Why does a trader need intuition?

intuition and tradingIn philosophy, there is the following definition of intuition: "...the ability to penetrate to the essence of things, not by reasoning or logical thinking, but by instantaneous unconscious insight". Applied to the subject, it may be said that intuition is nothing more than a trader's ability to work and see the market with both the right hemisphere and the left hemisphere.

Let's imagine a "universal trader" whose market analysis is a synthesis of his instinct, intellect and intuition.

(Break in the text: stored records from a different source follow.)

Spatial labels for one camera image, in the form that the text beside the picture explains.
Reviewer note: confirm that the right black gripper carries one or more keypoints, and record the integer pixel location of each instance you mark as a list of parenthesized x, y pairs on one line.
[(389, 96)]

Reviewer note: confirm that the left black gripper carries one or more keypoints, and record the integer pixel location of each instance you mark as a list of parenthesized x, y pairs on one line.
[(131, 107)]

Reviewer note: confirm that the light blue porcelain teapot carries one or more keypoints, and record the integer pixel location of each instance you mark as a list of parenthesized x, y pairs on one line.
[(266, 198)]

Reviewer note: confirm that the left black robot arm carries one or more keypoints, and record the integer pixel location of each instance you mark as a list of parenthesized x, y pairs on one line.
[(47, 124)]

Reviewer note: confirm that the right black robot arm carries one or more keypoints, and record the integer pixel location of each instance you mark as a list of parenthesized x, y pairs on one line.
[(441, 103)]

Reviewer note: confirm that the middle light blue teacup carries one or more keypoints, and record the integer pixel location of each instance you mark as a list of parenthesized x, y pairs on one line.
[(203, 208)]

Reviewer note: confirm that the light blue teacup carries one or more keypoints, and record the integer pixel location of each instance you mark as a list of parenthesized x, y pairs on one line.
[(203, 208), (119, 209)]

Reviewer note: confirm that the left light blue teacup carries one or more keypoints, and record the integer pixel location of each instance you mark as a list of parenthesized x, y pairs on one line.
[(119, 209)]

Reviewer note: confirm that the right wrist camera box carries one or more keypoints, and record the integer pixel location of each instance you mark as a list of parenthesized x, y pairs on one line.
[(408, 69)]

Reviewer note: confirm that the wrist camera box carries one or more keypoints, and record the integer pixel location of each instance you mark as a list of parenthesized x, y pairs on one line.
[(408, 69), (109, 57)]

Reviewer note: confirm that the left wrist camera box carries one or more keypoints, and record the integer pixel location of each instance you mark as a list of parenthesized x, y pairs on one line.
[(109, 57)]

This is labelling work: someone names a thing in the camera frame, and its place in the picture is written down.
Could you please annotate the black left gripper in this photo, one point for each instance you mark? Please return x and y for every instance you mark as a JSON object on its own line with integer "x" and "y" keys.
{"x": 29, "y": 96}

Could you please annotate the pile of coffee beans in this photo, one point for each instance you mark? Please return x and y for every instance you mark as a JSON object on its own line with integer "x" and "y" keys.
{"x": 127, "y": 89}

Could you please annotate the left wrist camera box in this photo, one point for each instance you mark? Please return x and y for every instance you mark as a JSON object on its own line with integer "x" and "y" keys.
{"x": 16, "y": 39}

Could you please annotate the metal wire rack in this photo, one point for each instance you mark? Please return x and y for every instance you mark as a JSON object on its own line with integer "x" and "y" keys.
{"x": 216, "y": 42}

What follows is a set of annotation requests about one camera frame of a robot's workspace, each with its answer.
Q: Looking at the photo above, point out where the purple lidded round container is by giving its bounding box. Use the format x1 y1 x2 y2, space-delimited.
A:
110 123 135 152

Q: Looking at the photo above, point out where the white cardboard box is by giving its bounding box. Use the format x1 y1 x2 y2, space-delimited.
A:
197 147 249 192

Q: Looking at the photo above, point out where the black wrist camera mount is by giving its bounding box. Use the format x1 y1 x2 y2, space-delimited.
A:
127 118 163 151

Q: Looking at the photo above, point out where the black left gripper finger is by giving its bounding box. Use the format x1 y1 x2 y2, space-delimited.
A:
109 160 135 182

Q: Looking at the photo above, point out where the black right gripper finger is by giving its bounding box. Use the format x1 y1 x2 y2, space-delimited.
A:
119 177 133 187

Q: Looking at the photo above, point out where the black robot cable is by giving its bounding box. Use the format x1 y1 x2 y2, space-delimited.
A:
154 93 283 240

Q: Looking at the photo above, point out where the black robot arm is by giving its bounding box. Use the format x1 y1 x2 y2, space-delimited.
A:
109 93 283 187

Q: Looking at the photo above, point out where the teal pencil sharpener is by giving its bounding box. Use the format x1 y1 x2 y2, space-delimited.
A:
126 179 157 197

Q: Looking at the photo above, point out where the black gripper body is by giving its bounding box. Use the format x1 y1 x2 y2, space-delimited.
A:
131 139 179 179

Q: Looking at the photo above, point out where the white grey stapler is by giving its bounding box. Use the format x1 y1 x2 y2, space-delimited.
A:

Instinct manifests itself on a material level. Any initial action of a trader comes from his desire to satisfy various material interests. At the same time, strong unidirectional price dynamics reinforces itself, spreading like wildfire: if the trader suffers losses, he puts a stoplossIf he wins, he continues to follow the winning strategy.

The action of instinct manifests itself in the unconscious desire of a trader to make deals by avoiding "bad places" and looking more often at the "good" ones.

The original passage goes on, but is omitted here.